Many people think of great ideas for products or services but struggle with getting them to market. A common problem they tend to face involves creating an appropriate brand image for their product. This piece will dive into what makes a strong brand, and some pitfalls to avoid.
A lot goes into creating a strong brand. From recognition and recall to awareness and imagery. As I have said at different times in this column, a brand is more than just a name. It includes slogans, symbols, colours, logos, mascots, and even website URLs. These are the brand elements.
When choosing elements for a brand, they should meet a combination of the following six aspects: memorability, meaningfulness, likeability, transferability, adaptability, and protectability.
When coming up with brand elements, it is important that they are both easily recognisable and easily remembered. Brands that have elements that match both of these are more likely to stay within a consumer’s subconscious. Think of Nike’s name and logo – a single word with just a tick. Their slogan is ‘Just Do It’. Simple but effective.
The same applies to Apple and McDonald’s. Their names and logos are kept simple but have become iconic. The Apple logo and the McDonald’s golden arches have become ingrained into our daily lives. When you think of fast-food, you immediately think of McDonald’s. The same applies for Apple and technology.
Brands benefit from their elements being meaningful in some way. Whether they are immediately known or not depends on the brand, but there should be some story behind everything.
Did you know that the Twitter bird logo found inspiration from famous basketball player, Larry Bird? Twitter’s co-founder, Biz Stone was a fan of the Celtics basketball team and decided to create the logo in reference to him. Having a story behind elements helps to ground a brand in a consumer’s world, make it resonate with the audience, and as a result, make it more trustworthy.
Read also: Is Brand an Intangible Asset?
This can refer to whether the elements will be well-received by the audience who will view them. For example, having a horrifying looking monster for a logo may not be the best idea for a children’s clothing line.
Likeability also extends to whether how offensive an audience finds a brand’s elements. Two examples include the logos of A-STYLE, a clothing company, and Mont-Sat, a Polish satellite company. The logos are self-explanatory as to why they have caused some people to double-take.
Depending on whether you have thoughts to extend your brand in the future, you should consider the transferability of its name. Great examples of this are Virgin and Easy. Virgin has Virgin Money, Virgin Media, Virgin Hotels and Virgin Music to name a few. Easy are similar but connect their name to their extensions, such as EasyJet, EasyHotel and EasyHolidays.
If you are looking to have multiple extensions to your brand, then it is best to keep the elements simple. This is so they can be transferred across extension lines but still be recognisable. Both Virgin and Easy have done this by having a one-worded name and consistent colour palette that ripples through their extensions.
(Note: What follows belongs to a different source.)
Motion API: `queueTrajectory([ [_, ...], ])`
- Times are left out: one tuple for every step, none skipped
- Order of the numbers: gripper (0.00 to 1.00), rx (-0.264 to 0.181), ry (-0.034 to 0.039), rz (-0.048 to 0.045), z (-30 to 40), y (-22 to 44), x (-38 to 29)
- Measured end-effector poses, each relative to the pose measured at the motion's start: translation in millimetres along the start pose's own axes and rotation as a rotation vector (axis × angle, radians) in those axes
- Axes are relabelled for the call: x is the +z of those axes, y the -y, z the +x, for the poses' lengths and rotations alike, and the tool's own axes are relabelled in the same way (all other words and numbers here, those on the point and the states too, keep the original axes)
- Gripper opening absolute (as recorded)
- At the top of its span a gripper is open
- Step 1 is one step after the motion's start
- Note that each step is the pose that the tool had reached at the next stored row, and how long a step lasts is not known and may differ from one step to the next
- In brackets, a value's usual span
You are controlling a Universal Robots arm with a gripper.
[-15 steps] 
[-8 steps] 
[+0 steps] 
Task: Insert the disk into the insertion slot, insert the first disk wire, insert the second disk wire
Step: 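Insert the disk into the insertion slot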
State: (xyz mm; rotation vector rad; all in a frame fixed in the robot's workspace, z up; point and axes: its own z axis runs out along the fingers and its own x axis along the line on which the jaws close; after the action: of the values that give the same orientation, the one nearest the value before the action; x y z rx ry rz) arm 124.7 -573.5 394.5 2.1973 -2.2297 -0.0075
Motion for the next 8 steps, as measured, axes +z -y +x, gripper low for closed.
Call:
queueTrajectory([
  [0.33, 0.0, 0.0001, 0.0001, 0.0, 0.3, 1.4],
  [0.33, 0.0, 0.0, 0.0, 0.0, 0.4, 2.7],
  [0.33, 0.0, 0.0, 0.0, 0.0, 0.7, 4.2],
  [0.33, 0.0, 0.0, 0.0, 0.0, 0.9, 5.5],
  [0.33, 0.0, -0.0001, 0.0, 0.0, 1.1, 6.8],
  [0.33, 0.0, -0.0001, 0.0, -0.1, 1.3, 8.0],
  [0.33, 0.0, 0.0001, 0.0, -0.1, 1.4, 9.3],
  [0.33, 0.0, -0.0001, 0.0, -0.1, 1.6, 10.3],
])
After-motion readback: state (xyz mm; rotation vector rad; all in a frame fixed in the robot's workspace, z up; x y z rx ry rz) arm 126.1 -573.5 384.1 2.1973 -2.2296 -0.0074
Brands have the potential to survive a long, long time. Many successful brands are set to outlive their creators. Therefore, when deciding on your brand elements, it would be wise to plan for longevity. Pick a font style and a colour scheme, decide on what makes one element (such as the logo) unique and have that threaded throughout the rest of the brand. Having consistent notable elements attached to your brand will help it be remembered.
Coca Cola first drafted their iconic font in 1885, and it has remained a staple of the brand ever since. The original colour scheme for Coca-Cola was black, the red colour did not come into play until 1950. However, they adapted to still incorporate their original font but with the updated colour scheme which has still stuck around, after all this time.
Once you have thought of and designed all the elements that make up your brand, the next task is to find protection. Have your brand elements registered and trademarked to offer a brand defence against competitors.
With protection, brand elements cannot be copied exactly. However, protection only goes so far and typically does not apply to mixed use classes. So, other companies are still able to have elements that are similar. Just compare the logos of Pepsi and Korean Air to see how similar elements can be.
The above six aspects are all important to consider when building up a brand. The first three; memorability, meaningfulness and likeability are all an offensive strategy that help to build positive brand equity. Brand equity put simply is value that derives from how consumers perceive a brand. Therefore, having elements that increase equity, increase a brand’s value.
The last three aspects; transferability, adaptability and protectability are known as a defensive strategy. This is because they can all be used to leverage and maintain brand equity. For example, having the ability to adapt your brand elements will allow you to remain relevant in a constantly changing world. Therefore, while not completely increasing your equity, it does help you protect it.